━━ PROVIDED MATERIAL ━━

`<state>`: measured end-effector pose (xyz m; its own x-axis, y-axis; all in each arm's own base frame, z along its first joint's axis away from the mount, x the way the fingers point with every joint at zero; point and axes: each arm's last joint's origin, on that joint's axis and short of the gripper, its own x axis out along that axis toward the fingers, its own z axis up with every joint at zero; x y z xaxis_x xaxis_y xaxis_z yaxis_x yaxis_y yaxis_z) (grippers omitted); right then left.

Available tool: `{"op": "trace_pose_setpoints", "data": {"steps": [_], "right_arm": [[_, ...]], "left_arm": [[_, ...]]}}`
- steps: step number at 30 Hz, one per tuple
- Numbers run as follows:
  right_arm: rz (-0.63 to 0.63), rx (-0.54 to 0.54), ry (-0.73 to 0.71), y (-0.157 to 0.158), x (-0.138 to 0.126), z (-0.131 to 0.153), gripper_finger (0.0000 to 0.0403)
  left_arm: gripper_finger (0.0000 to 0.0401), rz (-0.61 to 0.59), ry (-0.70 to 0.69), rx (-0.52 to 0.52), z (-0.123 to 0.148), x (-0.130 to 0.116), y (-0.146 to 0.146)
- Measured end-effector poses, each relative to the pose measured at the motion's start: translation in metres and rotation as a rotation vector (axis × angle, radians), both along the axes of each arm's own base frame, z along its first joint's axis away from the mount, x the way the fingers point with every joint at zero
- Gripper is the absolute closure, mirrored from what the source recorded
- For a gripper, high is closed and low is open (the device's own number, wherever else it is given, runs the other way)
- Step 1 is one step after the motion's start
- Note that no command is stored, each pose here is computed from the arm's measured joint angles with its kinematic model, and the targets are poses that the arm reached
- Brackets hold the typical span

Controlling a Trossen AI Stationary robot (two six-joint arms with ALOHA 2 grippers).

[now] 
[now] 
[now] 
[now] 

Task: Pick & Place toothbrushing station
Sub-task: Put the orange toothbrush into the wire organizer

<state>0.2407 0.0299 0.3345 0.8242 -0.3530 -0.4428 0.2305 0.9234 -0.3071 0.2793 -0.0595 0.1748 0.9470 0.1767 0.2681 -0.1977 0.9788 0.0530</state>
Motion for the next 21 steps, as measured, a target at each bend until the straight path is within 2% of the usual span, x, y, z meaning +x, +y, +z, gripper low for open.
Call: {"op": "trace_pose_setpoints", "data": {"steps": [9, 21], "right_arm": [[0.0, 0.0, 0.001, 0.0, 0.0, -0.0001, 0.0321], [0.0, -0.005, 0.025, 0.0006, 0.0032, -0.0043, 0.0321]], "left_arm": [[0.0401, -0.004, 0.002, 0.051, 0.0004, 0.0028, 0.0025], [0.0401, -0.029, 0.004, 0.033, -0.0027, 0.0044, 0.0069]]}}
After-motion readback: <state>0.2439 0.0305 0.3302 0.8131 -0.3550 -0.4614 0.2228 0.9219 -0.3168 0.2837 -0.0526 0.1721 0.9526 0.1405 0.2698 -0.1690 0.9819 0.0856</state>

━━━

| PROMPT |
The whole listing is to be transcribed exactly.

| TASK ANSWER |
`<state>`: measured end-effector pose (xyz m; its own x-axis, y-axis; all in each arm's own base frame, z along its first joint's axis away from the mount, x the way the fingers point with every joint at zero; point and axes: each arm's last joint's origin, on that joint's axis and short of the gripper, its own x axis out along that axis toward the fingers, its own z axis up with every joint at zero; x y z xaxis_x xaxis_y xaxis_z yaxis_x yaxis_y yaxis_z) (grippers omitted); right then left.

Available tool: `{"op": "trace_pose_setpoints", "data": {"steps": [_], "right_arm": [[_, ...]], "left_arm": [[_, ...]]}}`
- steps: step number at 30 Hz, one per tuple
- Numbers run as follows:
  right_arm: rz (-0.63 to 0.63), rx (-0.54 to 0.54), ry (-0.73 to 0.71), y (-0.157 to 0.158), x (-0.138 to 0.126), z (-0.131 to 0.153), gripper_finger (0.0000 to 0.0403)
  left_arm: gripper_finger (0.0000 to 0.0401), rz (-0.61 to 0.59), ry (-0.70 to 0.69), rx (-0.52 to 0.52), z (-0.123 to 0.148), x (-0.130 to 0.116), y (-0.146 to 0.146)
- Measured end-effector poses, each relative to the pose measured at the motion's start: translation in metres and rotation as a rotation vector (axis × angle, radians), both along the axes of each arm's own base frame, z along its first joint's axis away from the mount, x the way the fingers point with every joint at zero
- Gripper is the absolute closure, mirrored from what the source recorded
- For a gripper, high is closed and low is open (the device's own number, wherever else it is given, runs the other way)
- Step 1 is one step after the motion's start
- Note that no command is stored, each pose here is computed from the arm's measured joint angles with its kinematic model, and the targets are poses that the arm reached
- Brackets hold the typical span

Controlling a Trossen AI Stationary robot (two six-joint arms with ALOHA 2 grippers).

[now] 
[now] 
[now] 
[now] 

Task: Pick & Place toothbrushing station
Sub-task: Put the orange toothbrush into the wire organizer

<state>0.2407 0.0299 0.3345 0.8242 -0.3530 -0.4428 0.2305 0.9234 -0.3071 0.2793 -0.0595 0.1748 0.9470 0.1767 0.2681 -0.1977 0.9788 0.0530</state>
Motion for the next 21 steps, as measured, a target at each bend until the straight path is within 2% of the usual span, x, y, z meaning +x, +y, +z, gripper low for open.
Call: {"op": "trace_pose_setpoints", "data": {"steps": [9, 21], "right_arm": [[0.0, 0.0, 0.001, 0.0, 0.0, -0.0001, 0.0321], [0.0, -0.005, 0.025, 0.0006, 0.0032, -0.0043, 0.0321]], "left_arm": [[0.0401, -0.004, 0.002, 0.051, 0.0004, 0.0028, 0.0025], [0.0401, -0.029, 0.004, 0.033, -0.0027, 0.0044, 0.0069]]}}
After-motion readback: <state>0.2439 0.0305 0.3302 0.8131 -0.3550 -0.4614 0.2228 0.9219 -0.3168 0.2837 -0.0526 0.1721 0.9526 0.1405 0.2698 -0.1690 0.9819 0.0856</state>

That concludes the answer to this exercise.